> **Aim of the task**: The copy you return must match the listing word for word and carry no pictures.

◇ ◇ ◇

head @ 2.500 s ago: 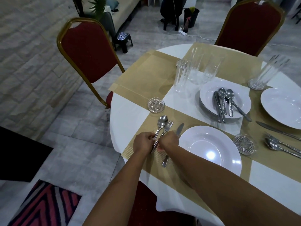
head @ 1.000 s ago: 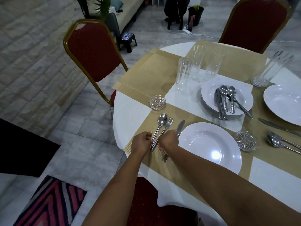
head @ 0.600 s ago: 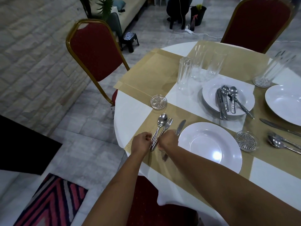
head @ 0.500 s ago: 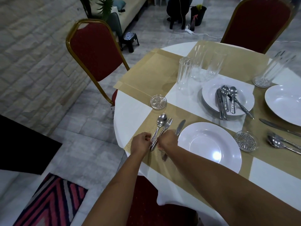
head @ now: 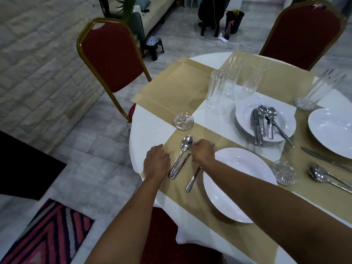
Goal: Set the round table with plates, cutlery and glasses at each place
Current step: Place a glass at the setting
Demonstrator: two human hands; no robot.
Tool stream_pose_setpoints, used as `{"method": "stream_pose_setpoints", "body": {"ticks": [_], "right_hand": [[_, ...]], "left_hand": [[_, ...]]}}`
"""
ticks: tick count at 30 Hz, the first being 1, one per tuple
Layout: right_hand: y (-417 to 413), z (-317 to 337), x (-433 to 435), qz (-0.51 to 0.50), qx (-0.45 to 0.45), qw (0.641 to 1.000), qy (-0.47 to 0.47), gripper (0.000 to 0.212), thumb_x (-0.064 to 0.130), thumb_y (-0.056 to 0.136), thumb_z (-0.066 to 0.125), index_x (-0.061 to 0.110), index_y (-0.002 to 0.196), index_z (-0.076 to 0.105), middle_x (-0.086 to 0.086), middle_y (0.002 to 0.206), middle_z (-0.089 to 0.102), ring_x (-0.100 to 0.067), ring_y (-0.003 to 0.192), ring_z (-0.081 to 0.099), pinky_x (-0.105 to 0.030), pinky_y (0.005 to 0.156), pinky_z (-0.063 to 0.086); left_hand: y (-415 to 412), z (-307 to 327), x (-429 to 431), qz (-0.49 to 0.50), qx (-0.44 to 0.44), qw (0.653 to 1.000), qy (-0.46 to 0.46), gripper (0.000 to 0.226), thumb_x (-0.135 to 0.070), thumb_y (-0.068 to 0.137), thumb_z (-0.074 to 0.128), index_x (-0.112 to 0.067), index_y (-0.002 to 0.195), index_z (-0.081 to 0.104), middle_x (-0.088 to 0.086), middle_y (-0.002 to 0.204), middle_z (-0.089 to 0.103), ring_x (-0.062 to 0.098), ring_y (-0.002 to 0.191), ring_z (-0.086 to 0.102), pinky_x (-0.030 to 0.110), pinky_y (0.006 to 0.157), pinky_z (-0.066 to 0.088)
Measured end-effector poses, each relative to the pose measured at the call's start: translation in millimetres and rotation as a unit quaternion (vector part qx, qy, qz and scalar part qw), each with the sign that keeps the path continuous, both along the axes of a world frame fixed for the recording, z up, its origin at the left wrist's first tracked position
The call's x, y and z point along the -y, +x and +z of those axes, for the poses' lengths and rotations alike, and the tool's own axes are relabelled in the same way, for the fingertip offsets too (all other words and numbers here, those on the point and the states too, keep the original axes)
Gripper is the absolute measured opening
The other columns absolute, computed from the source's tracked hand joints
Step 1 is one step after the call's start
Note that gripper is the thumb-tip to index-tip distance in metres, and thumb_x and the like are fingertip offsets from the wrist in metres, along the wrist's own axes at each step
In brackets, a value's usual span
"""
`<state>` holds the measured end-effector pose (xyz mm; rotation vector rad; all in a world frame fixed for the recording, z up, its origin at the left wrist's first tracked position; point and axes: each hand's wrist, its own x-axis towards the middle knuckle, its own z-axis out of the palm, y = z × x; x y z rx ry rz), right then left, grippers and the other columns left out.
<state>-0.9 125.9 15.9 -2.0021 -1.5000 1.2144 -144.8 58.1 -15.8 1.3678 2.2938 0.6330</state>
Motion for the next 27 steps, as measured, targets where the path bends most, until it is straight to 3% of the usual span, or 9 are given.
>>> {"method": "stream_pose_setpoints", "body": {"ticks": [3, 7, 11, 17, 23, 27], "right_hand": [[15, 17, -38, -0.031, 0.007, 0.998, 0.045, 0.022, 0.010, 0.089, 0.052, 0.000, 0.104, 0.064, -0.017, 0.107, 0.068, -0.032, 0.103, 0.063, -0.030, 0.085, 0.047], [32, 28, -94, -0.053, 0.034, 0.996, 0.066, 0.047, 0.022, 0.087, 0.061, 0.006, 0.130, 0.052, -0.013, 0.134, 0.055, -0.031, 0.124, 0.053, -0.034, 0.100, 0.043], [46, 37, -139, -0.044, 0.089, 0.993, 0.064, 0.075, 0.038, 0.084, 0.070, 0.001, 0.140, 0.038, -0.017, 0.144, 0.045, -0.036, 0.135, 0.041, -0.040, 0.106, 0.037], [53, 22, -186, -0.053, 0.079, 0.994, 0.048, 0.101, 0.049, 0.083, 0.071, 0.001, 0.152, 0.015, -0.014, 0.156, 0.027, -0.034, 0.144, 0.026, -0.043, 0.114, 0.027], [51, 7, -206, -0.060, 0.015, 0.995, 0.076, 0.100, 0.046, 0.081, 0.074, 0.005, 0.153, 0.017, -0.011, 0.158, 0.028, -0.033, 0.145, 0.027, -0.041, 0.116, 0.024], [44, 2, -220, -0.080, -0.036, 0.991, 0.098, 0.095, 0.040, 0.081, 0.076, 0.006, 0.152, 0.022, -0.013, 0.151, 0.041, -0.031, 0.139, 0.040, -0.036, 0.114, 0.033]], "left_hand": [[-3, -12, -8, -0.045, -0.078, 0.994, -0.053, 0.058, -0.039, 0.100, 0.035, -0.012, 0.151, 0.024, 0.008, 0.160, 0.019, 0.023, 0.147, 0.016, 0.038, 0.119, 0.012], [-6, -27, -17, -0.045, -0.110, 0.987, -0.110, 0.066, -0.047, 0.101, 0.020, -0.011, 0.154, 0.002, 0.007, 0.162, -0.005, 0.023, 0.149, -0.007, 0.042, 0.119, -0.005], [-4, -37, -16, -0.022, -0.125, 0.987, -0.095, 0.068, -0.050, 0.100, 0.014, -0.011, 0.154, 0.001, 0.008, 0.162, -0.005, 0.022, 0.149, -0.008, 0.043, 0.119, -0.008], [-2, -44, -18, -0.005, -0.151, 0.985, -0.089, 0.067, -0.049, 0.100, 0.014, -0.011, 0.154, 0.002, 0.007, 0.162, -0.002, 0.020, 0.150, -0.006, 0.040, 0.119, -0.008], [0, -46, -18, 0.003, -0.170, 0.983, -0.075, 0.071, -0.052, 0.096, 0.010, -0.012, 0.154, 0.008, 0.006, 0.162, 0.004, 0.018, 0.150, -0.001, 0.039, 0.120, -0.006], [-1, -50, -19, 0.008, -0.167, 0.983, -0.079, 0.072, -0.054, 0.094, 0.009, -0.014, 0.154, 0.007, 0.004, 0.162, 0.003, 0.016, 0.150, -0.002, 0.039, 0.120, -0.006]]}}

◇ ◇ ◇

> **Exercise result**:
head @ 2.500 s ago: 
head @ 1.000 s ago: 
head @ 0.600 s ago: 
head @ 0.500 s ago: 
head @ now: 
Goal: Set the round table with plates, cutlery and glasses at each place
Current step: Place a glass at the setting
Demonstrator: two human hands; no robot.
Tool stream_pose_setpoints, used as `{"method": "stream_pose_setpoints", "body": {"ticks": [_], "right_hand": [[_, ...]], "left_hand": [[_, ...]]}}`
"""
ticks: tick count at 30 Hz, the first being 1, one per tuple
Layout: right_hand: y (-417 to 413), z (-317 to 337), x (-433 to 435), qz (-0.51 to 0.50), qx (-0.45 to 0.45), qw (0.641 to 1.000), qy (-0.47 to 0.47), gripper (0.000 to 0.212), thumb_x (-0.064 to 0.130), thumb_y (-0.056 to 0.136), thumb_z (-0.066 to 0.125), index_x (-0.061 to 0.110), index_y (-0.002 to 0.196), index_z (-0.076 to 0.105), middle_x (-0.086 to 0.086), middle_y (0.002 to 0.206), middle_z (-0.089 to 0.102), ring_x (-0.100 to 0.067), ring_y (-0.003 to 0.192), ring_z (-0.081 to 0.099), pinky_x (-0.105 to 0.030), pinky_y (0.005 to 0.156), pinky_z (-0.063 to 0.086); left_hand: y (-415 to 412), z (-307 to 327), x (-429 to 431), qz (-0.49 to 0.50), qx (-0.44 to 0.44), qw (0.653 to 1.000), qy (-0.46 to 0.46), gripper (0.000 to 0.226), thumb_x (-0.135 to 0.070), thumb_y (-0.068 to 0.137), thumb_z (-0.074 to 0.128), index_x (-0.112 to 0.067), index_y (-0.002 to 0.195), index_z (-0.081 to 0.104), middle_x (-0.088 to 0.086), middle_y (-0.002 to 0.204), middle_z (-0.089 to 0.103), ring_x (-0.062 to 0.098), ring_y (-0.002 to 0.191), ring_z (-0.086 to 0.102), pinky_x (-0.030 to 0.110), pinky_y (0.006 to 0.157), pinky_z (-0.066 to 0.088)
Measured end-effector poses, each relative to the pose measured at the call's start: translation in millimetres and rotation as a unit quaternion (vector part qx, qy, qz and scalar part qw), each with the sign that keeps the path continuous, both along the axes of a world frame fixed for the recording, z up, its origin at the left wrist's first tracked position
The call's x, y and z point along the -y, +x and +z of those axes, for the poses' lengths and rotations alike, and the tool's own axes are relabelled in the same way, for the fingertip offsets too (all other words and numbers here, those on the point and the states too, keep the original axes)
Gripper is the absolute measured opening
The other columns absolute, computed from the source's tracked hand joints
Step 1 is one step after the call's start
Note that gripper is the thumb-tip to index-tip distance in metres, and thumb_x and the like are fingertip offsets from the wrist in metres, along the wrist's own axes at each step
In brackets, a value's usual span
"""
`<state>` holds the measured end-effector pose (xyz mm; rotation vector rad; all in a world frame fixed for the recording, z up, its origin at the left wrist's first tracked position; point and axes: each hand's wrist, its own x-axis towards the middle knuckle, its own z-axis out of the palm, y = z × x; x y z rx ry rz), right then left, grippers and the other columns left out.
<state>-0.9 125.9 15.9 -2.0021 -1.5000 1.2144 -144.8 58.1 -15.8 1.3678 2.2938 0.6330</state>
Motion for the next 27 steps, as measured, targets where the path bends most, until it is straight to 3% of the usual span, or 9 are given.
>>> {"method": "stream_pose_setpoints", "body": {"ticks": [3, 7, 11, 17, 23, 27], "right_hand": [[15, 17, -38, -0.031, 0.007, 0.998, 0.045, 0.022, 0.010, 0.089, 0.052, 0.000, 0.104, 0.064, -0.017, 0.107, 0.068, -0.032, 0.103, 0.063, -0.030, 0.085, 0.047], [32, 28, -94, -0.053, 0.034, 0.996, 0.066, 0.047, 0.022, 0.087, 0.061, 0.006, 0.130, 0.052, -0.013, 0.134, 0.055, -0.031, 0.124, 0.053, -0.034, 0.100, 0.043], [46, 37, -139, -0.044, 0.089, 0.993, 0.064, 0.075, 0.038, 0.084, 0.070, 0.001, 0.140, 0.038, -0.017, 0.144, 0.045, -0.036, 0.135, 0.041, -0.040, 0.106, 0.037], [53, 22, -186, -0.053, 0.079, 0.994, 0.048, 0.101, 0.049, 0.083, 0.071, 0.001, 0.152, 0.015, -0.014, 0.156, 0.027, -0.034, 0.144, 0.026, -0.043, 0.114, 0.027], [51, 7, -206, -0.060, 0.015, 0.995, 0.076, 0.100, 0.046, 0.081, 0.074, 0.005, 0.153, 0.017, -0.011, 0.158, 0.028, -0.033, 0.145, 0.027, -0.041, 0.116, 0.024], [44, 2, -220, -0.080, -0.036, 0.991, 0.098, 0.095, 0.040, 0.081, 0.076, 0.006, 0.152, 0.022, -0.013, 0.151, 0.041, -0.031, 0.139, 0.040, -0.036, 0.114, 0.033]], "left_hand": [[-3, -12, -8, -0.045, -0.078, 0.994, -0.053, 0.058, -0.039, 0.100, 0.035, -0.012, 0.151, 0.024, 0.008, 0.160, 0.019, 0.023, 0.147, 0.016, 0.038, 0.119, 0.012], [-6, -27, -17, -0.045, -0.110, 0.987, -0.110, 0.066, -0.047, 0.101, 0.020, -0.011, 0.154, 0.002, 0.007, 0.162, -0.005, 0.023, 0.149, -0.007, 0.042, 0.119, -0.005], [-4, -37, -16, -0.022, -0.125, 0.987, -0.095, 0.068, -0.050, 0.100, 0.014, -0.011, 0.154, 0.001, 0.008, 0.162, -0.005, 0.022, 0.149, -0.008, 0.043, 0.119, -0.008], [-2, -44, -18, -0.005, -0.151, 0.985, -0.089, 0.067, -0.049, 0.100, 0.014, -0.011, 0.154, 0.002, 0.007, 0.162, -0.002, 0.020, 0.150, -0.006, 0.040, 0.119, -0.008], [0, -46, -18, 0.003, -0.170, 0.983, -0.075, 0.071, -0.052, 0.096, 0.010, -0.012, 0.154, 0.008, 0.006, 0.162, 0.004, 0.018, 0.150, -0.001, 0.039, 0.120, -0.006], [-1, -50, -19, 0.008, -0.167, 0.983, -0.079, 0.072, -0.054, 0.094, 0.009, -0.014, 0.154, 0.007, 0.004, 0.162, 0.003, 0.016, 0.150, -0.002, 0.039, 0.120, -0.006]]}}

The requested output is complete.